Pierwsze zwycięstwo Stali czy koniec passy Piasta? [Zapowiedź Stal Mielec – Piast Gliwice]

W ostatnim spotkaniu piątej kolejki PKO BP Ekstraklasy zmierzą się Stal Mielec i Piast Gliwice.

Drużyna prowadzona przez Kamila Kieresia jak na razie jako jedna z trzech drużyn nie wygrała jeszcze żadnego spotkania w aktualnym sezonie. Gospodarze dzisiejszego widowiska przegrali trzy spotkania z Jagiellonią, Pogonią Szczecin oraz GKS-em Katowice, a także zremisowali na własnym stadionie z Widzewem Łódź. Jeśli spojrzymy na klasę tych rywali, nie możemy powiedzieć, że Stal dostała od losu łatwy początek sezonu. Piłkarze Stali w czterech ligowych spotkaniach jak na razie zdobyli tylko jednego gola w zremisowanym 1-1 meczu z Widzewem Łódź. Warto dodać, że jest to jedyna taka sytuacja w lidze.

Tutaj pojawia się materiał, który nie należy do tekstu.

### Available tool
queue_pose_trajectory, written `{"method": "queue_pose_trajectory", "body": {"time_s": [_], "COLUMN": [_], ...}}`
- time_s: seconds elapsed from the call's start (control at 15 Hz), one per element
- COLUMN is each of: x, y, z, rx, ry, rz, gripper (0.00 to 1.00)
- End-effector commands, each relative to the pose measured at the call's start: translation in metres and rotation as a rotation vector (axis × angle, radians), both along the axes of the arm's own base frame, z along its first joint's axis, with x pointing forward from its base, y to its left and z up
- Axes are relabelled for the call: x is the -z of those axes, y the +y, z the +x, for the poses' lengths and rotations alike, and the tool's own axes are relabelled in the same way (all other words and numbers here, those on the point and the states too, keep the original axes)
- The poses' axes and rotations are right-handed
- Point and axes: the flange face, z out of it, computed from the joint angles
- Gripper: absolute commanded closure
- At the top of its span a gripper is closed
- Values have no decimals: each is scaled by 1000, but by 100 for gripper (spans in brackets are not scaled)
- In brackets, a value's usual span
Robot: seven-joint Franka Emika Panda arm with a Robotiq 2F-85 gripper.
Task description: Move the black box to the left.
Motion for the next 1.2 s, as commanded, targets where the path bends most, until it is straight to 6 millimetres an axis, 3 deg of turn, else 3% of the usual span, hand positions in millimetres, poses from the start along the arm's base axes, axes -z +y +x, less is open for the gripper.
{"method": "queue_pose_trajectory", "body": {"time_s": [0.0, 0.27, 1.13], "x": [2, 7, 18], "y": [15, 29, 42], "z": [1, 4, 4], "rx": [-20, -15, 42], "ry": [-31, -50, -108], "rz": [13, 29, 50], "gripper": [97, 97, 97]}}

Wraz z trudną sytuacją Stali w tabeli przychodzi również narastająca presja na szkoleniowcu, który w ostatnim czasie ze swojej kadry stracił podstawowego bramkarza Mateusza Kochalskiego, który z Mielca przeniósł się do Azerskiego Karabachu Agdam. Dodatkowej fali pesymizmu może dodać fakt, że na 10 ostatnich spotkań z Piastem, Stal wygrała tylko jedno. Trzy punkty w dzisiejszym meczu są dla drużyny z Podkarpacia priorytetem, a także mogą stać się paliwem napędowym na przyszłe spotkania, w których gospodarze dzisiejszego meczu zmierzą się z między innymi Koroną Kielce, Motorem Lublin czy Lechem Poznań, który w tym sezonie jak na razie przegrał tylko jedno spotkanie, a obecnie plasuje się na trzecim miejscu w tabeli.

Piast Gliwice w przeciwieństwie do swoich rywali sezon zaczął nad wyraz dobrze. Zwycięstwo ze Śląskiem Wrocław i Legią Warszawa na wyjeździe oraz remis z Cracovią i GKS-em Katowice pozwoliły zająć Gliwiczanom 6 miejsce a w przypadku wygranej objęcia fotelu lidera, który aktualnie zajmuje Legia Warszawa. Pomimo dobrej sytuacji drużyny Aleksandara Vukovicia w Gliwicach wiedzą i czują niedosyt po ostatnim spotkaniu z GKS-em Katowice. Warto również dodać, że trzy punkty nad Stalą mogą zapewnić poduszkę bezpieczeństwa przed starciami z trudniejszymi rywalami, a taka z pewnością się przyda. Już za tydzień Piast zmierzy się na własnym stadionie z Zagłębiem Lubin, które tak samo, jak Puszcza nie jest w kolorowej sytuacji.

W obu zespołach istnieją pewne wątpliwości co do dyspozycji wszystkich zawodników. W Stali pod znakiem zapytania stoi występ Piotra Wlazło, który jak na razie zagrał we wszystkich spotkaniach aktualnego sezonu. Co do drużyny Piasta na murawie w dzisiejszym meczu nie zobaczymy Fabiana Piaseckiego oraz prawdopodobnie Jakuba Czerwińskiego.